Ella Cohen Greenberg death certificate 1904

Ella Cohen Greenberg death certificate 1904

 

1904 19 Jan Ella greenberg death cert#2383  pg2  004006272_00860

As I wrote earlier, Jacob remarried a few years after Ella died and had a son Theodore with his new wife Hattie.  Since Jacob lived in New York, I had wondered whether he and Marjorie had maintained much contact with Ella’s family after Ella died. Well, Eleanor’s will would certainly indicate that there was a continuing relationship.  Eleanor, who never had children of her own, left part of her estate to her Aunt Ella’s granddaughters.  Her first cousin Marjorie Greenberg Rosenstock had died in 1964, but obviously despite living in England since 1926, Eleanor had enough of a relationship with her American family and in particular with her cousin Marjorie Greenberg to leave part of her estate to Marjorie’s daughters.

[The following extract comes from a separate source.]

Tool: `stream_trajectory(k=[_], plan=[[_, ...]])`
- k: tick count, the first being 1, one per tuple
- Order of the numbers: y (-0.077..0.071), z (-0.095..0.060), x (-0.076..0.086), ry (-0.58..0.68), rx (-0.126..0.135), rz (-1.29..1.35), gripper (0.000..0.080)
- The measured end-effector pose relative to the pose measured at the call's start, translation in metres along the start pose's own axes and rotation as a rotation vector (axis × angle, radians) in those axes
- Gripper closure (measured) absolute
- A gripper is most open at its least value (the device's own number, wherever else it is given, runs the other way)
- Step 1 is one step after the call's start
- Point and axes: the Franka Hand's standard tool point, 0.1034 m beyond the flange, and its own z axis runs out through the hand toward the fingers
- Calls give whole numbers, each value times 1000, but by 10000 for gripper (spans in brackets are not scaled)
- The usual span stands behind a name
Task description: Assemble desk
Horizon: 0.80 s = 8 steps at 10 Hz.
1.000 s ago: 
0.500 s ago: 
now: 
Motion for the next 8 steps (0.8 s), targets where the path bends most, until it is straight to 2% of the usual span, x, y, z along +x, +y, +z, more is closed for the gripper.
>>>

Marjorie Rosenstock Christian died on July 18, 2013.  According to her obituary as published on July 24, 2013 in the Washington Post, she graduated Phi Beta Kappa in math and chemistry from Hunter College and then earned her Master’s degree in chemistry from the University of Maryland. (See more at: http://search.ancestry.com/search/obit/viewbody.aspx?db=web-obituary&pid=219473182&kw=Rosenstock+Christian+Marjorie&cpp=2013%5c07%5c26%5ccp_12269788.html&bhr=http%3a%2f%2fwww.legacy.com%2fobituaries%2fwashingtonpost%2fobituary.aspx%3fn%3dmarjorie-christian%26pid%3d166008840#sthash.E4eCxeTg.dpuf .)  She was married to Jack Christian, who died in 2011, and had three children.

I was very fortunate to speak with her sister Ellen Rosenstock Kleinfeld, my fourth cousin, who told me that she remembers Eleanor Selinger Abbot well and that Eleanor had visited with her family many times  over the years, including one trip to Long Island during a hurricane after Ellen was married and had children.   Unfortunately, I did not learn any more about how Eleanor met Henry or whether the various Selingers were related.  Ellen was married to Herman Kleinfeld and had two children.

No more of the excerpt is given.